I really like “The Little Bang,” about a middle-woman named Rose who begins the story thinking about the universe, the Big Bang, and various metaphysical consistencies within the universe. This leads into a meet-up with an ex, decades later, a man who broke her heart and happens to be in Canada (he’s Danish). She readies a dinner for him, and when he arrives, they get right down to it: Evaluating each other, catching each other up, and making some light accusations. Soon Rose is realizing that Gregor has grown soft and that she has only gotten better. When they inevitably hit the sack, Rose makes the titular analysis of Gregor’s prowess, bringing the story, and their reunion, to its end.

“Oh …” is about a former stripper and still-sometime escort named Annie who realizes that she’s aged out of that line of work, that she’s not going to be able to make enough money to live on very much longer. She visits a friend and former colleague, Vivian, who takes her to an adult movie set, where she’s evolved into someone behind the cameras, a more intellectual version of her former self, inspiring Annie to enter the next phase of her life.

Today I’m focusing on the longest story I read, “That Screaming Silence.” This one features Edie, a semi-successful poet who’s recently retired and moved out of the inner-city of Montreal to an isolated country house. She mostly buys the house online, but does make one visit before signing, finding the place to be charming and quiet. Since quiet is what she’s looking for, it’s perfect and she packs up for the last phase of her life.

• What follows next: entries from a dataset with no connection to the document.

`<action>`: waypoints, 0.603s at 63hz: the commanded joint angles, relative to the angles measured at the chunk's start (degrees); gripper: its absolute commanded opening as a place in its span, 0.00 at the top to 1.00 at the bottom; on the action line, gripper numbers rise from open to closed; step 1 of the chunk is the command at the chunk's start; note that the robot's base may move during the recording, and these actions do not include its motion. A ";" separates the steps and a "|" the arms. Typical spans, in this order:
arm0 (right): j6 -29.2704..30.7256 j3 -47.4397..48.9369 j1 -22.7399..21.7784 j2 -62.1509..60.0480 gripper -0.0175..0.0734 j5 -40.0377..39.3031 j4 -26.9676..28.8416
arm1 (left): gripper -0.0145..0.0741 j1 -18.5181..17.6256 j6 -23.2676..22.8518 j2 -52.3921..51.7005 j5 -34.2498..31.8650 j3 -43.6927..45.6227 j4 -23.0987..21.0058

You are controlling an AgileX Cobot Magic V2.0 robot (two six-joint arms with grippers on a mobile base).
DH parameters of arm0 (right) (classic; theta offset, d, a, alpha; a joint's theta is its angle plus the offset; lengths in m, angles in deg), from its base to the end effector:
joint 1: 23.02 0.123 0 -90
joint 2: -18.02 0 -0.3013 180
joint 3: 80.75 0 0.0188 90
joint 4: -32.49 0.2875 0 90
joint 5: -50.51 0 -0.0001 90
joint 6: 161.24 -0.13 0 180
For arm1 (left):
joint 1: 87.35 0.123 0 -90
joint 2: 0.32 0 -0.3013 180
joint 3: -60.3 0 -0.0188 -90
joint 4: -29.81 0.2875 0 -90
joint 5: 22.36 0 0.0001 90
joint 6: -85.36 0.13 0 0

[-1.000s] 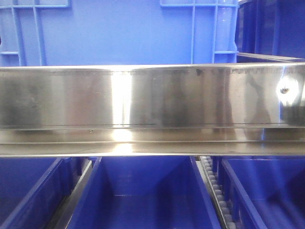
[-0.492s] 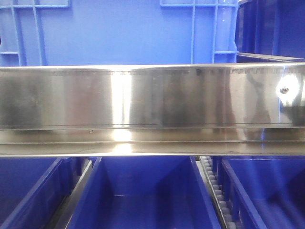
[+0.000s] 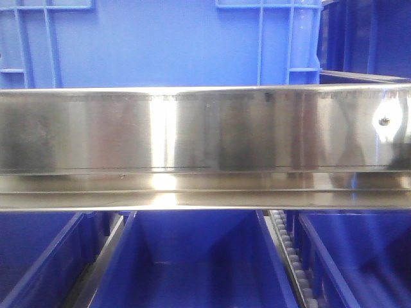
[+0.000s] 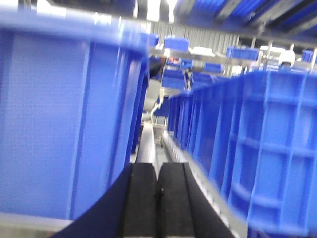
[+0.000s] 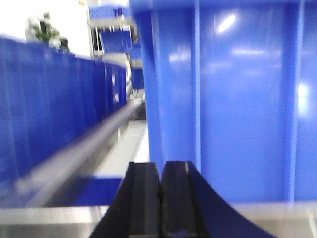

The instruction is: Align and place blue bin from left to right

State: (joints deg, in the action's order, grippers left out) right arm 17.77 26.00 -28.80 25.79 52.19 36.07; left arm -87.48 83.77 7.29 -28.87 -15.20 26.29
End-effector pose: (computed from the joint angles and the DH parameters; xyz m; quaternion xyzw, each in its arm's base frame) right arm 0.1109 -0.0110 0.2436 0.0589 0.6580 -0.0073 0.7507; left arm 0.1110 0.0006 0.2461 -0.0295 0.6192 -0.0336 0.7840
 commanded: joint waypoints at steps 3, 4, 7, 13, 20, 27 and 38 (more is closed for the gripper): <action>0.44 8.36 -0.23 -0.40 0.99 4.40 -0.18 | 0.96 -0.30 0.08 -0.24 3.59 7.53 5.34; 0.44 10.12 -0.23 -0.40 0.99 5.45 -0.18 | 0.96 -0.30 0.08 -0.24 4.92 8.71 6.15; 0.44 13.53 -0.23 -0.15 0.99 8.92 -0.18 | 0.94 -0.30 0.08 -0.24 8.96 12.29 8.07; 0.44 20.71 -0.23 2.50 0.97 12.64 -0.18 | 0.84 -0.30 0.08 1.73 16.62 19.81 9.27; 0.44 26.66 -0.23 6.44 0.83 13.76 -0.18 | 0.61 -0.30 0.08 5.99 21.51 26.89 9.27; 0.44 31.10 -0.23 10.59 0.54 13.76 -0.18 | 0.42 -0.30 0.08 10.67 22.11 31.47 9.27; 0.44 35.28 -0.23 17.61 0.18 14.49 -0.29 | 0.28 -0.30 0.08 19.49 22.22 36.89 8.60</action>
State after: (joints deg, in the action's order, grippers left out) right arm 17.77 59.64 -28.80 40.35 66.27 36.07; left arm -87.48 83.77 23.05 -6.71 19.25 35.21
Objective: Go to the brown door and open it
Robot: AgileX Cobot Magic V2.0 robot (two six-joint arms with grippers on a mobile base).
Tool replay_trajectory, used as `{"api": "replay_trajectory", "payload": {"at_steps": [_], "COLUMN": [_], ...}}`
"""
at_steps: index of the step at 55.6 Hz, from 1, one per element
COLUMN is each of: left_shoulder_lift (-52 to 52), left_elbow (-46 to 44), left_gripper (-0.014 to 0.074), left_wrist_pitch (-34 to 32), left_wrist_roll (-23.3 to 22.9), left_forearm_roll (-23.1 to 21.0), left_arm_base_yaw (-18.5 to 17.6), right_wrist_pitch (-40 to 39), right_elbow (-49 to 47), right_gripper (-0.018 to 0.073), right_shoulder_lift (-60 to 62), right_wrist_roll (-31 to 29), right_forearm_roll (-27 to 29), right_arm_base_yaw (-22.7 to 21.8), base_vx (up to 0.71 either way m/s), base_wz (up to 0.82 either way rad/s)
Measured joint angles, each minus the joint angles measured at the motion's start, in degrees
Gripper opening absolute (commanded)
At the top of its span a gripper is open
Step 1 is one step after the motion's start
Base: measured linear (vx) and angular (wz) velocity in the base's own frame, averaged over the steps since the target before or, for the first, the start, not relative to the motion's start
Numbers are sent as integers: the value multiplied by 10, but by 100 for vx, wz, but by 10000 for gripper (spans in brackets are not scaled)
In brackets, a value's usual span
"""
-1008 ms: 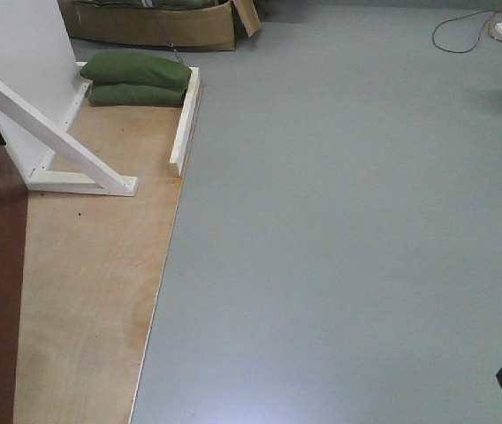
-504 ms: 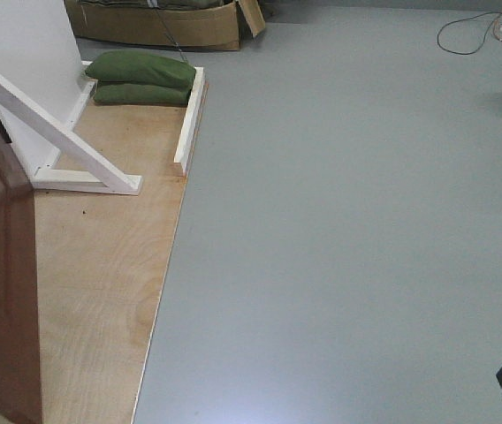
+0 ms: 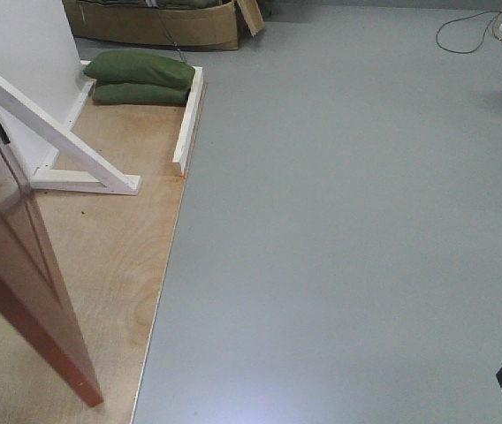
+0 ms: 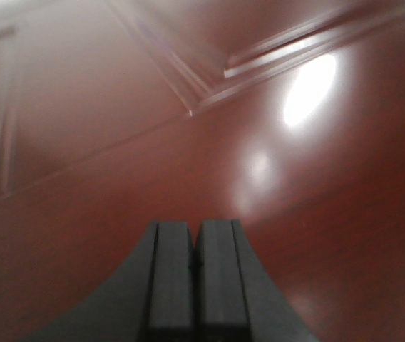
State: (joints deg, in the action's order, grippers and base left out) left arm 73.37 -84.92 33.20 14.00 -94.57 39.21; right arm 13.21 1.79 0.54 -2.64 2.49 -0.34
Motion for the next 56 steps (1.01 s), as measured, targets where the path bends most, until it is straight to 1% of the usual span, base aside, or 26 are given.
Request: {"api": "replay_trajectory", "payload": {"at_steps": [6, 10, 14, 17, 22, 23, 24, 27, 30, 34, 36, 37, 38, 44, 49, 56], "left_shoulder_lift": [0, 0, 3, 8, 21, 24, 27, 36, 43, 54, 60, 63, 67, 81, 87, 93], "left_elbow": [0, 0, 0, 0, 0, 0, 0, 0, 0, 0, 0, 0, 0, 0, 0, 0], "left_gripper": [-6, -6, -6, -6, -6, -6, -6, -6, -6, -6, -6, -6, -6, -6, -6, -6], "left_wrist_pitch": [53, 89, 119, 131, 128, 126, 121, 103, 80, 31, 4, -13, -36, -121, -186, -263], "left_wrist_roll": [0, 0, 0, 0, 0, 0, 0, 0, 0, 0, 0, 0, 0, 0, 0, 0], "left_forearm_roll": [17, 51, 104, 157, 249, 255, 279, 320, 349, 386, 411, 421, 440, 513, 557, 588], "left_arm_base_yaw": [0, -1, -5, -16, -48, -54, -63, -87, -115, -156, -177, -191, -209, -283, -334, -397], "right_wrist_pitch": [0, 0, 0, 0, 0, 0, 0, 0, 0, 0, 0, 0, 0, 0, 0, 0], "right_elbow": [0, 0, 0, 0, 0, 0, 0, 0, 0, 0, 0, 0, 0, 0, 0, 0], "right_gripper": [0, 0, 0, 0, 0, 0, 0, 0, 0, 0, 0, 0, 0, 0, 0, 0], "right_shoulder_lift": [0, 0, 0, 0, 0, 0, 0, 0, 0, 0, 0, 0, 0, 0, 0, 0], "right_wrist_roll": [0, 0, 0, 0, 0, 0, 0, 0, 0, 0, 0, 0, 0, 0, 0, 0], "right_forearm_roll": [0, 0, 0, 0, 0, 0, 0, 0, 0, 0, 0, 0, 0, 0, 0, 0], "right_arm_base_yaw": [0, 0, 0, 0, 0, 0, 0, 0, 0, 0, 0, 0, 0, 0, 0, 0], "base_vx": [0, 0, 0, 0, 0, 0, 0, 0, 0, 0, 0, 0, 0, 0, 0, 0], "base_wz": [0, 0, 0, 0, 0, 0, 0, 0, 0, 0, 0, 0, 0, 0, 0, 0]}}
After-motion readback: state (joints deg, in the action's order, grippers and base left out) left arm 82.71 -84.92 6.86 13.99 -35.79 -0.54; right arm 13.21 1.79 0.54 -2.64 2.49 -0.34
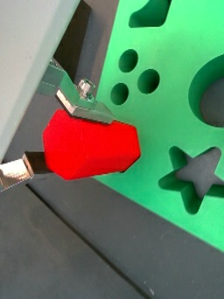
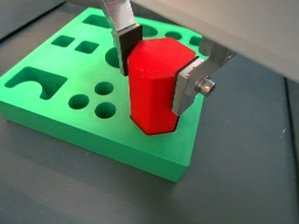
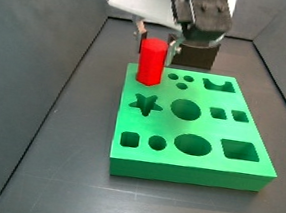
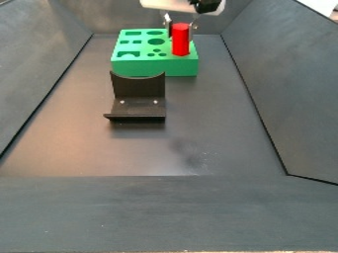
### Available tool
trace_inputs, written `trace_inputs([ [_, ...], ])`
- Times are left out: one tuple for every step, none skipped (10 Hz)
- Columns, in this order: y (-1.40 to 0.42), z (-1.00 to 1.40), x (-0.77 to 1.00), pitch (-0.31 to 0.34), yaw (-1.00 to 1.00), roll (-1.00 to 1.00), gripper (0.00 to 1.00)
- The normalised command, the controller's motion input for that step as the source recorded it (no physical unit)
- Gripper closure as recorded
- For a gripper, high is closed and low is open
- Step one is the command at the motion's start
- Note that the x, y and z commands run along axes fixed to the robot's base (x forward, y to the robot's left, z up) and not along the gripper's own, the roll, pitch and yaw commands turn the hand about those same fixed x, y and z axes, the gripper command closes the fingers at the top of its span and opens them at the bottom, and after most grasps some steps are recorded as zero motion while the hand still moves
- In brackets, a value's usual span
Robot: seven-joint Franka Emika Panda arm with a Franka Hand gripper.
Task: Pick up the hexagon object. Move up. Place the hexagon object on the fixture. Regrasp the hexagon object. Move to above the board. Insert the hexagon object.
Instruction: Insert the hexagon object.
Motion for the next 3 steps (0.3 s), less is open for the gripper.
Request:
trace_inputs([
  [-0.09,-0.99,0.33,0.000,0.00,0.17,1.00],
  [0.00,-0.15,0.00,-0.011,0.00,0.00,1.00],
  [0.00,0.00,0.00,0.000,0.00,0.00,1.00],
])
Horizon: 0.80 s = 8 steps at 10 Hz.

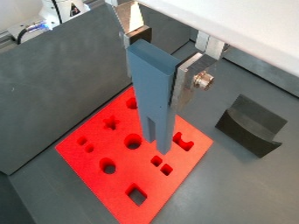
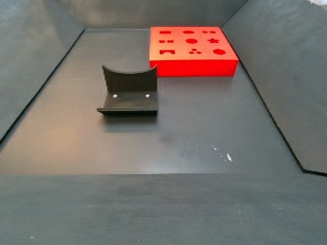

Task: Insert the double-square object.

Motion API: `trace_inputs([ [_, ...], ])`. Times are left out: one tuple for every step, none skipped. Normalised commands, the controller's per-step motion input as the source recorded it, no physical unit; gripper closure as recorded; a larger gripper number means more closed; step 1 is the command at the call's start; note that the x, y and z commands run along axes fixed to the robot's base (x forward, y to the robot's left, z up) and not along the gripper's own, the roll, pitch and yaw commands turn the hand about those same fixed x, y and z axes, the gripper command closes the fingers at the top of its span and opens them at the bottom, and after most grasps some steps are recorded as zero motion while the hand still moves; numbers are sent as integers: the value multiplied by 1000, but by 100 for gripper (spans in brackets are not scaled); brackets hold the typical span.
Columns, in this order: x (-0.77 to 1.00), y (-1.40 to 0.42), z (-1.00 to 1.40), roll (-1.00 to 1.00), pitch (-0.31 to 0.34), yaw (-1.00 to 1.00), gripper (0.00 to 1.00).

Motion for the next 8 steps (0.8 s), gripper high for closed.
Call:
trace_inputs([
  [0,46,9,-54,0,0,100],
  [0,-37,0,0,0,0,100],
  [460,0,-451,0,33,-23,100],
  [603,0,-771,-106,91,-69,100],
  [634,11,-734,-123,99,-137,100],
  [529,126,-789,-121,80,-103,100],
  [320,177,-591,-100,19,-40,100],
  [0,0,0,-9,0,0,100],
])
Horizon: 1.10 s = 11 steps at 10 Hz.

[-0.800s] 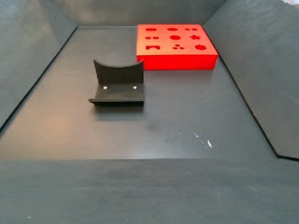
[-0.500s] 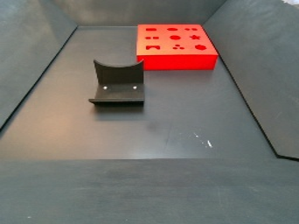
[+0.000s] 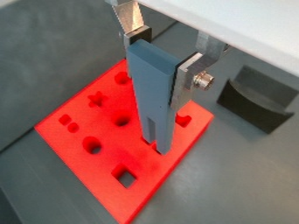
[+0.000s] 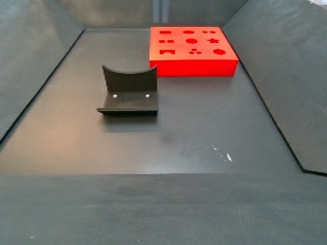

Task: Insert the double-square object.

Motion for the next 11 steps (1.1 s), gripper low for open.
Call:
trace_inputs([
  [0,11,-197,39,0,0,100],
  [-37,91,-391,111,-19,0,100],
  [-40,69,-237,96,0,0,100],
  [0,40,-194,96,0,0,100],
  [0,66,-174,87,0,-3,100],
  [-11,91,-189,80,0,-29,100],
  [-40,91,-257,71,-10,-29,100],
  [-80,71,-311,53,-41,-20,100],
  [-40,0,-274,11,-40,-14,100],
  [-40,0,-257,6,-40,-17,100],
  [-11,0,-237,0,-33,-17,100],
])
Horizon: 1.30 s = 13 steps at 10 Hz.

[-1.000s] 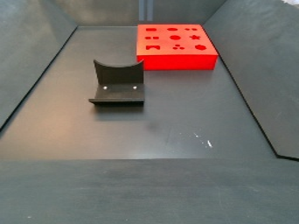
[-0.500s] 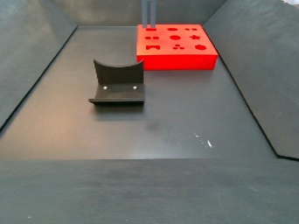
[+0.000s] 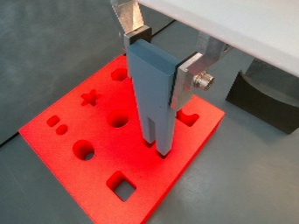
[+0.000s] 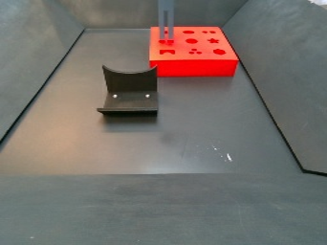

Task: Insert the double-square object.

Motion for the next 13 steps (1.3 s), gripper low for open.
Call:
trace_inputs([
  [0,0,-171,0,-11,0,100],
  [0,0,-183,0,0,0,100],
  [57,0,-194,0,0,0,100],
  [160,20,-234,0,0,37,100],
  [191,26,-231,0,0,37,100],
  [200,3,-237,0,0,31,100],
  [200,0,-234,0,0,31,100],
  [120,0,-240,0,0,0,100],
  [0,6,-454,97,-81,0,100],
  [0,49,-851,160,-91,0,100],
  [0,0,-1000,150,-17,0,100],
  [23,0,-1000,80,0,0,100],
  [0,0,-1000,69,-3,0,100],
])
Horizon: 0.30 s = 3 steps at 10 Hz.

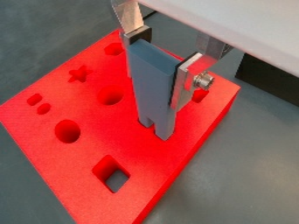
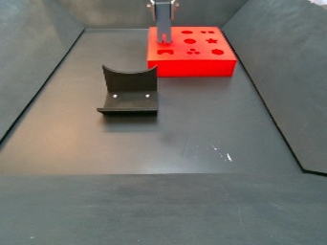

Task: Insert the double-square object.

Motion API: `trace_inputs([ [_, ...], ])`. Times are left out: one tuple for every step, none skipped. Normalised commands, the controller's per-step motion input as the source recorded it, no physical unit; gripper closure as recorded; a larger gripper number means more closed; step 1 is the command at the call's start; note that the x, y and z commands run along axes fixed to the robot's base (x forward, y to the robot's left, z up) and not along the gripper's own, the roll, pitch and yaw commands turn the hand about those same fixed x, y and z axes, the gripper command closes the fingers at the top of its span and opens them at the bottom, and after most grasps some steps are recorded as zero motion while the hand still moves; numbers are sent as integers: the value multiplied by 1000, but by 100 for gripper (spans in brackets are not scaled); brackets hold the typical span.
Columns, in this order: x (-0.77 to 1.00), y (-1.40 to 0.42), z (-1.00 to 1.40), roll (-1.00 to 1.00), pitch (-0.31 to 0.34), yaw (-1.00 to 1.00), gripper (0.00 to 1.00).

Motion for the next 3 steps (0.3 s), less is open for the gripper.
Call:
trace_inputs([
  [0,-69,-1000,66,-6,0,100],
  [0,51,0,-47,3,0,100],
  [0,0,0,0,0,0,100],
])
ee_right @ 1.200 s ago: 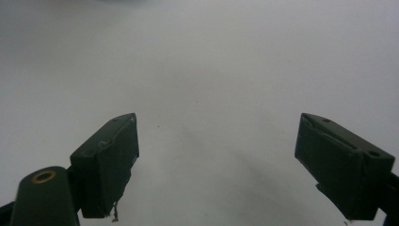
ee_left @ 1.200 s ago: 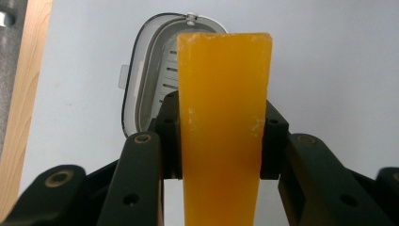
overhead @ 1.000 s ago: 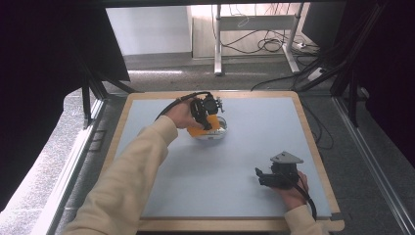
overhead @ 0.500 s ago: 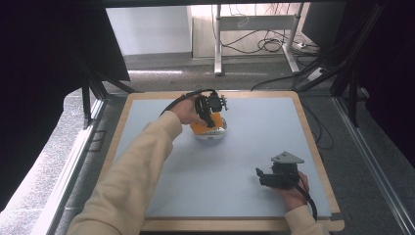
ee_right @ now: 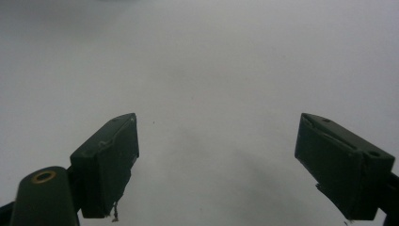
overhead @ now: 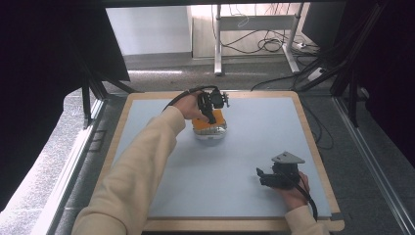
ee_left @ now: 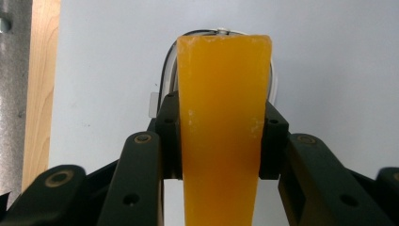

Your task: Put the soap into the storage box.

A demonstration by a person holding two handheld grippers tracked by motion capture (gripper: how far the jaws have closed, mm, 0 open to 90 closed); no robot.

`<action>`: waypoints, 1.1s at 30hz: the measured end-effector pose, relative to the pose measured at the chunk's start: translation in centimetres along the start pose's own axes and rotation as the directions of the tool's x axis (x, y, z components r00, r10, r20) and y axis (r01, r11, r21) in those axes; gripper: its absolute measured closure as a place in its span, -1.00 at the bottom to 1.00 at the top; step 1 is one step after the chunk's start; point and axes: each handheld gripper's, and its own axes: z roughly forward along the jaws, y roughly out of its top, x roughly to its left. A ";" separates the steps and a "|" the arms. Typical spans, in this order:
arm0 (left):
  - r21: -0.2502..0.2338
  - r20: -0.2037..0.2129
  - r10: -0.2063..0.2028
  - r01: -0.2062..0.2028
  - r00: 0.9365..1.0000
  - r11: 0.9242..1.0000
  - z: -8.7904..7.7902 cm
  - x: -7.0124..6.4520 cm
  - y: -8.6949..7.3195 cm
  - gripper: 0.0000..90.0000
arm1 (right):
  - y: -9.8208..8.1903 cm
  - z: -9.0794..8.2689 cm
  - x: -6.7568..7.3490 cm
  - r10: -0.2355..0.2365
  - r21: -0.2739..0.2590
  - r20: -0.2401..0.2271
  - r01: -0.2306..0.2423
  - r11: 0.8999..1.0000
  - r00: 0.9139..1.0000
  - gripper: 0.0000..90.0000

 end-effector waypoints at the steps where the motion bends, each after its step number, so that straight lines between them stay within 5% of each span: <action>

Only when she gets there, she discovers that her neighbors, the Brodys, are a nightmare. The realtor who sold her the house did a sneaky job of covering up the fact that the Brodys are loud and obnoxious people, bent on making Edie’s life hell; it even comes out later that the realtor is a Brody cousin. They dump garbage on their property, garbage that spills onto Edie’s land, garbage like old furniture and a bag full of drowned puppies (!) that she has to pay someone to haul away. The adult sons constantly play loud music on a their “ghetto blaster,” and are revving the engines of loud machinery at all hours of the night. Worst of all, they have a flea-bitten dog tied up, a dog that barks and whimpers all day, which is both annoying and sad to Edie.

Edie starts her protest by complaining to friends and neighbors. Colleen, a local who walks her dog, agrees that it’s a shame, wondering why Edie ever bought the house, which had been on the market forever. Edie’s friend back in Toronto—who remembers Edie’s problems with her neighbors there, a hillbilly family who caused similar chaos (note: Montreal Hillbillies is the name of my next band). Eventually, Colleen just asks her why she doesn’t go over and talk to Maggi, the Brody matriarch, and reason with her. Edie agrees and heads over, bringing with her a coq au vin for good will.

I don’t want to reveal what happens when Edie visits the Brodys, as that would be revealing too much. But Edie is such a well drawn character, and very subtly, Lloy implies that maybe it’s not these noisy people who have the problem, who are the antagonists of this story.

Susan E. Lloy is particularly skilled at drawing characters in her stories in Vita. The plots are somewhat of a slow burn, not a lot of murders or car chases or the like, but certainly perpetrated by distinct, well rounded, and evolving characters. I liked meeting these people, seeing how they grew into their worlds. I enjoyed these stories today and am glad to have discovered this author.